DIRECTIONS: Would you write out the full listing exactly, without any pictures?

DATASET EXCERPT:

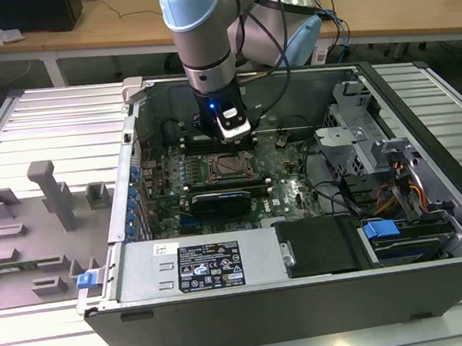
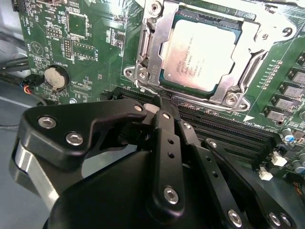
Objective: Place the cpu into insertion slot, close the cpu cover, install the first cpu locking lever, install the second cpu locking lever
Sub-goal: 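Install the first cpu locking lever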
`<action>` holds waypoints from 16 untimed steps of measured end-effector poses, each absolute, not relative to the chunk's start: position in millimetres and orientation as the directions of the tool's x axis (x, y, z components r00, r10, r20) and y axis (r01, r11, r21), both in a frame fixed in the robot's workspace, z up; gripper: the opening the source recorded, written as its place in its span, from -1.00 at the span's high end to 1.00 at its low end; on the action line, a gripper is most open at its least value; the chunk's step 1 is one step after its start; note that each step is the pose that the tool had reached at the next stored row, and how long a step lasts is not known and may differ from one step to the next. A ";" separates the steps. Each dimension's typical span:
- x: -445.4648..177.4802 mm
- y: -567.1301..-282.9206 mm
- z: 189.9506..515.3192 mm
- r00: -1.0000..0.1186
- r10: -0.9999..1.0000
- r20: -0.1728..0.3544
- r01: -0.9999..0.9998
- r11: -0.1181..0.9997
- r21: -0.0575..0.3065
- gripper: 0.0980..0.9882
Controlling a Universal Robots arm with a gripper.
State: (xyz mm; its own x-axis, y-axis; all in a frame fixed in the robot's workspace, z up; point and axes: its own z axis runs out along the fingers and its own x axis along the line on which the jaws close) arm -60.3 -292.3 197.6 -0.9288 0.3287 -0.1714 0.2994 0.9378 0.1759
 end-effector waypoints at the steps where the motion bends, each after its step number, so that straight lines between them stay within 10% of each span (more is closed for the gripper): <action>1: -60.2 -292.2 197.9 -0.929 0.329 -0.171 0.299 0.938 0.176 0.98; 16: -58.7 -295.4 200.1 -0.929 0.329 -0.171 0.300 0.937 0.178 0.98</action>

EXERCISE ANSWER:
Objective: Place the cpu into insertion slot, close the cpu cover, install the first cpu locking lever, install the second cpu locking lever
Sub-goal: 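Install the first cpu locking lever
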`<action>` holds waypoints from 16 untimed steps of measured end-effector poses, each absolute, not relative to the chunk's start: position in millimetres and orientation as the directions of the tool's x axis (x, y, z components r00, r10, r20) and y axis (r01, r11, r21), both in a frame fixed in the robot's workspace, z up; gripper: the opening the source recorded, written as its place in its span, from -1.00 at the span's high end to 1.00 at its low end; on the action line, a gripper is most open at its least value; the chunk's step 1 is one step after its start; note that each step is the pose that the tool had reached at the next stored row, and how long a step lasts is not known and may differ from one step to the next. A ";" separates the steps. Each dimension's typical span:
- x: -445.4648..177.4802 mm
- y: -567.1301..-282.9206 mm
- z: 189.9506..515.3192 mm
- r00: -1.0000..0.1186
- r10: -0.9999..1.0000
- r20: -0.1728..0.3544
- r01: -0.9999..0.9998
- r11: -0.1181..0.9997
- r21: -0.0575..0.3065
- gripper: 0.0980..0.9882
Controlling a Universal Robots arm with a gripper.
State: (xyz mm; its own x-axis, y-axis; all in a frame fixed in the robot's workspace, z up; point and axes: its own z axis runs out along the fingers and its own x axis along the line on which the jaws close) arm -60.3 -292.3 197.6 -0.9288 0.3287 -0.1714 0.2994 0.9378 0.1759
 end-effector waypoints at the steps where the motion bends, each after its step number, so that straight lines between them stay within 10% of each span (more is closed for the gripper): <action>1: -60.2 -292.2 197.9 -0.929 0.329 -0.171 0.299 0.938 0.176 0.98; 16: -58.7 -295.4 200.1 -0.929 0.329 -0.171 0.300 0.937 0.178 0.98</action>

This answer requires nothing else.